_What this task involves_: Nothing but the text should be carried over: reproduce all the data exactly and leave out every image.

------ Collected material ------

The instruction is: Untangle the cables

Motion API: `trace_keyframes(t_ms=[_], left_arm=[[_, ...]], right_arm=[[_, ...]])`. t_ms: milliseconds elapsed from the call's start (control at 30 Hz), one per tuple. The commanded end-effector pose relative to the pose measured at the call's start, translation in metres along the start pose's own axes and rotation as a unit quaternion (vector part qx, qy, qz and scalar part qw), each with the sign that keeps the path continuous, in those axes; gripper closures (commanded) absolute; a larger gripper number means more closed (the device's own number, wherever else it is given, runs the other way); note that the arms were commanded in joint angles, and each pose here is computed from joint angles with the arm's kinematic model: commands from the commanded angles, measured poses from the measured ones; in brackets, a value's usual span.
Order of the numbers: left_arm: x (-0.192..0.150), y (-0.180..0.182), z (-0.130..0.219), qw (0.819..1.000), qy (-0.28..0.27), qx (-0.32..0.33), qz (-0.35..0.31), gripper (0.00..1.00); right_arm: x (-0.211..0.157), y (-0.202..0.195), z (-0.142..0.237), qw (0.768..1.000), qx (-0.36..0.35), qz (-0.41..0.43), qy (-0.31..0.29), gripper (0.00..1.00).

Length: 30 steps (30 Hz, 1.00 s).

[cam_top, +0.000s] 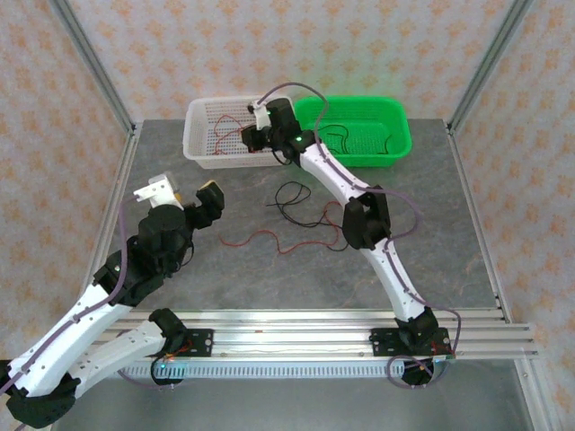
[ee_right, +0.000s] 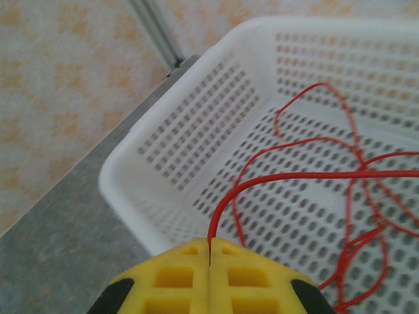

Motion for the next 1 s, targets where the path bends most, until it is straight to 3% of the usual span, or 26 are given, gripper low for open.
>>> trace_keyframes(t_ms=[0,133,333,500,700,967], left_arm=[[0.001,-0.001,-0.001,1.000,-0.004,-0.005,0.013,0.05],[0.001,-0.001,-0.001,1.000,-0.004,-0.005,0.014,0.05],[0.000,-0.001,-0.001,1.000,-0.002,-0.008,0.016,0.05],[-0.003,-0.001,-0.002,1.000,-0.001,-0.008,0.018,0.05],[-0.004,-0.001,-0.003,1.000,-0.003,-0.009,0.020,0.05],[-0.003,-0.004,-0.003,1.000,-0.001,-0.015,0.021,0.05]], right_arm=[[-0.002,0.023,0.005,0.999,0.045,0.008,0.022,1.00],[-0.002,0.010,-0.001,1.000,0.009,-0.005,0.007,1.00],[0.018,-0.038,-0.007,0.993,-0.073,-0.052,-0.077,1.00],[0.043,-0.049,-0.004,0.985,-0.033,-0.098,-0.139,1.00],[0.054,-0.043,-0.004,0.979,0.000,-0.120,-0.165,1.00],[0.045,-0.057,-0.007,0.980,-0.050,-0.114,-0.158,0.79]])
Point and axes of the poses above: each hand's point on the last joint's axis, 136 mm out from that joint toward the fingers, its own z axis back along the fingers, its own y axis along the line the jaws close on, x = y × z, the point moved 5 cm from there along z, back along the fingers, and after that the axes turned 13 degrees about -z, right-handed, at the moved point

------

_Solution below_:
The instruction is: Untangle the cables

Motion API: `trace_keyframes(t_ms=[_], left_arm=[[_, ...]], right_arm=[[_, ...]])`. t_ms: milliseconds elapsed from the call's start (control at 30 Hz), one per tuple. The commanded end-effector pose relative to the pose measured at the call's start, translation in metres along the start pose's own axes and rotation as a unit quaternion (vector part qx, qy, qz and scalar part qw), each with the sign that keeps the path continuous, in those axes; gripper closures (commanded) absolute; a larger gripper number means more closed (the device's own number, wherever else it is given, runs the other way); note that the arms were commanded in joint angles, and each pose here is computed from joint angles with the arm's kinematic model: commands from the commanded angles, measured poses from the measured ones; in brackets, a value's usual span.
Order of the numbers: left_arm: x (-0.192..0.150), y (-0.180..0.182), z (-0.130..0.219), qw (0.819..1.000), qy (-0.28..0.27), qx (-0.32..0.33), qz (-0.35..0.31), gripper (0.00..1.00); right_arm: x (-0.211..0.157), y (-0.202..0.195), z (-0.142..0.237), qw (0.768..1.000), qx (-0.36..0.35), qz (-0.41..0.43), qy (-0.31..0.29), gripper (0.00..1.00).

Length: 30 steps (30 Hz, 1.00 s).

[cam_top, +0.000s] 
[ee_right, +0.000s] 

Motion for the next 1 s, targets where the path bends most, until it is straight to 3% of the usual span, or 26 are given, gripper low for open.
>>> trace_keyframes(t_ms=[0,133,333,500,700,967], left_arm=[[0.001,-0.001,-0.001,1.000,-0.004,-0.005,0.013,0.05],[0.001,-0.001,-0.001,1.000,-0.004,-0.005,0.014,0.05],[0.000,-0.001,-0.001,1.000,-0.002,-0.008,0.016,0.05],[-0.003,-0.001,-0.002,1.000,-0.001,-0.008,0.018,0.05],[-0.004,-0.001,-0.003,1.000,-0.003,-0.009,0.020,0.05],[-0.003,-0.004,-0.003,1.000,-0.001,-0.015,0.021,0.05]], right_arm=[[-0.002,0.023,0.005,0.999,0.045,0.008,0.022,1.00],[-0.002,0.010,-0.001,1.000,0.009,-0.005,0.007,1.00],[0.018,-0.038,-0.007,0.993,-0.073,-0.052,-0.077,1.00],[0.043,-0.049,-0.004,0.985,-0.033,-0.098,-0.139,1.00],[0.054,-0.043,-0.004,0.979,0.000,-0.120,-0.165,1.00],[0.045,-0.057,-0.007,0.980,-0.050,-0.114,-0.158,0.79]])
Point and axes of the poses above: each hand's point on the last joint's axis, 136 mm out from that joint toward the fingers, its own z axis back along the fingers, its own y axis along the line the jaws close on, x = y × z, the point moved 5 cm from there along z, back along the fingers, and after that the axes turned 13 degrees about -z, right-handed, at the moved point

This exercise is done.